EEG-Umlagekonto entlastet
Die hohen Preise entlasten derweil aber das EEG-Umlagenkonto, denn die Übertragungsnetzbetreiber müssen bei anhaltend hohen Monatsmarktwerten den PV-Betreibern nichts mehr beisteuern. „Auch deshalb kann die Regierung jetzt deutlich einfacher sagen, dass die EEG-Umlage abgeschafft wird“ heißt es beim Virtuellen Kraftwerk der EnBW. „Da die aktuellen Terminmarktpreise an der Strombörse auch für die nächsten Jahre größtenteils bei über 8 ct/kWh liegen, wird sich dieser Effekt, besonders bei den neueren Anlagen mit geringerem anzulegendem Wert fortsetzen“, sagt die Sprecherin. Wirtschaftsminister Robert Habeck hatte angekündigt, die EEG-Umlage 2023 ab- schaffen zu wollen.

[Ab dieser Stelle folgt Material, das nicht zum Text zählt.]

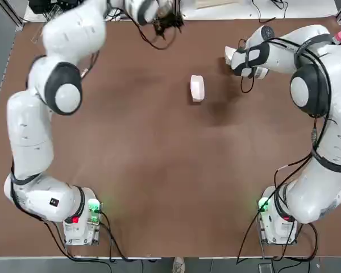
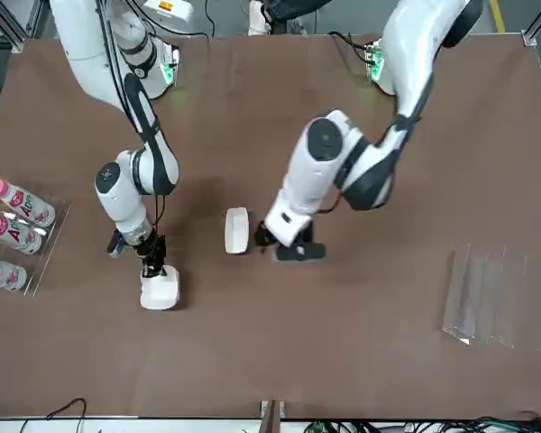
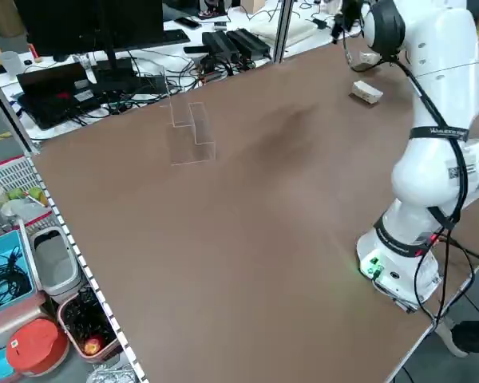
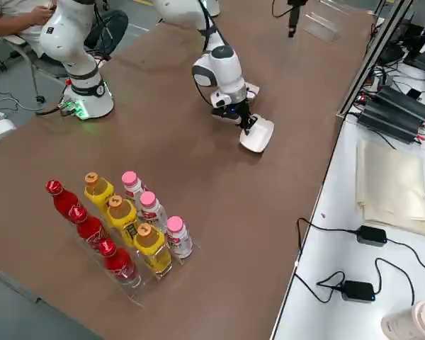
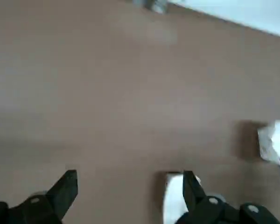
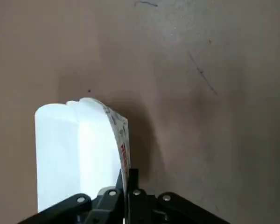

Grundsätzlich gäbe es zu dem hiesigen Marktprämienmodell auch Alternativen wie die so genannten CFDs (Contracts for Difference). Die funktionieren nach der Idee eines fixen Preiskorridors, der den Stromerzeugern garantiert wird: eine Art Marktprämie gleicht niedrige Strompreise aus. Übersteigen aber die Börsenpreise diesen Preiskorridor, flösse der Überschuss nicht an den Betreiber – wie aktuell in Deutschland – sondern zurück in das Fördersystem. Eine solche CFD-Konstruktion wird in Frankreich und Großbritannien angewendet.